PROMPT: When you find the line with "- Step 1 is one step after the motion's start" among the records below, reproduce it and each line after it exactly, ending with the line with "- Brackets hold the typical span".

ENTRIES SHOWN:

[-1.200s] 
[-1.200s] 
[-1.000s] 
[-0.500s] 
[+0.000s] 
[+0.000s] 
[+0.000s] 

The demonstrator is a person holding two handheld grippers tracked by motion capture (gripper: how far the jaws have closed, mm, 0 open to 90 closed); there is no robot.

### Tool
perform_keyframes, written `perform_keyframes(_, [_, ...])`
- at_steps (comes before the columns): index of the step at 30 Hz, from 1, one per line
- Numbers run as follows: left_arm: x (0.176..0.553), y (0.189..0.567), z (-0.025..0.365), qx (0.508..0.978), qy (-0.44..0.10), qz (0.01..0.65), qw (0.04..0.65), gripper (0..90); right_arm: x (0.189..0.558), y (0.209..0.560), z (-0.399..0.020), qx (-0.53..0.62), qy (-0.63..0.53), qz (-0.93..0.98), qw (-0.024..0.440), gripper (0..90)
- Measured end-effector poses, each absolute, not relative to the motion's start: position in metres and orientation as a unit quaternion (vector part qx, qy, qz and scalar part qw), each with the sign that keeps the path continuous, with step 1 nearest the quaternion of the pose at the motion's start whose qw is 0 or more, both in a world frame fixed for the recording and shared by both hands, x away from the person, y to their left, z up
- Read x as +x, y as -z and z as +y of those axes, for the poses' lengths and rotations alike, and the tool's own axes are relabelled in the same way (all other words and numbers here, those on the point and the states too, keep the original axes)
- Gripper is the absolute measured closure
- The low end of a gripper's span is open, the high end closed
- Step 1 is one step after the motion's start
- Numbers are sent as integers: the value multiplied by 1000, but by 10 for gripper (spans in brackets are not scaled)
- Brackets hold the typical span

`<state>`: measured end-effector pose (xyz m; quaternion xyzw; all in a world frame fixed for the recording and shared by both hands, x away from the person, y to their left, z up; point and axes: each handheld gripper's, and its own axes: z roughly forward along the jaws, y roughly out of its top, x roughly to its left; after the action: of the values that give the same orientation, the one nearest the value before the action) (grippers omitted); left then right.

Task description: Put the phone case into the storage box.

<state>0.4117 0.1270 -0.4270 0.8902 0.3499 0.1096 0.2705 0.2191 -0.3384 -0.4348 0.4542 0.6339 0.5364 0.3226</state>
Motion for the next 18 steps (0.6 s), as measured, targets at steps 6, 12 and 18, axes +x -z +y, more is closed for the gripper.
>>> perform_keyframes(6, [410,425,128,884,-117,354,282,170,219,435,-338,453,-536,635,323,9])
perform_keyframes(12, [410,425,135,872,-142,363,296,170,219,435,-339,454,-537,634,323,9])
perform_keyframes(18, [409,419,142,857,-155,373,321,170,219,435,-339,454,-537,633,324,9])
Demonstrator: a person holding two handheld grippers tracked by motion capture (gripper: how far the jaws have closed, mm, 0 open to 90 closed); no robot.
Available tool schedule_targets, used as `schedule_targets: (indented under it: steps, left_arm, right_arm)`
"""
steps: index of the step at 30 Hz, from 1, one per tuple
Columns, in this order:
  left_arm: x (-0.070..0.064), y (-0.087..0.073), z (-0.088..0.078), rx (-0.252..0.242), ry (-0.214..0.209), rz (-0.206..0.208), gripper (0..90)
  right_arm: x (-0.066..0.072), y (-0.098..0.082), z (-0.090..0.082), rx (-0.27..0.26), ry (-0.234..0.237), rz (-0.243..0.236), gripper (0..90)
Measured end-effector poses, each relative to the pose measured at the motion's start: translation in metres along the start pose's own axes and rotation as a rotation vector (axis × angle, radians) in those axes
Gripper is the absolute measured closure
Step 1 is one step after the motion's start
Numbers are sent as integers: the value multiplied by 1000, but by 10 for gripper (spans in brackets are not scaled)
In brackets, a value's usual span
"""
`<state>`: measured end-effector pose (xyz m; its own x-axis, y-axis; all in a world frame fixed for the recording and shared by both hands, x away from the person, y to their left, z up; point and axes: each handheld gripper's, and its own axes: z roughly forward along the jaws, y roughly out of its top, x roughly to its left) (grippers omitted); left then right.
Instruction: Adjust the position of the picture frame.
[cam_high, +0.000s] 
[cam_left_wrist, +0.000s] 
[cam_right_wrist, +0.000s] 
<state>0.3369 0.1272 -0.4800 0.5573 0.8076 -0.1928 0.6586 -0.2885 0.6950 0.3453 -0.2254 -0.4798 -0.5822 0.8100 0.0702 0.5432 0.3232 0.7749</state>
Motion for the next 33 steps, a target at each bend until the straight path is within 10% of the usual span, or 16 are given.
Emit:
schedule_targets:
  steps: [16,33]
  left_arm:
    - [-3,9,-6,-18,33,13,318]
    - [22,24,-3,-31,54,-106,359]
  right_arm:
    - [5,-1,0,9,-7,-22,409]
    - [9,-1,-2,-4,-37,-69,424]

ANSWER TO THE EXERCISE:
- Step 1 is one step after the motion's start
- Numbers are sent as integers: the value multiplied by 1000, but by 10 for gripper (spans in brackets are not scaled)
- Brackets hold the typical span

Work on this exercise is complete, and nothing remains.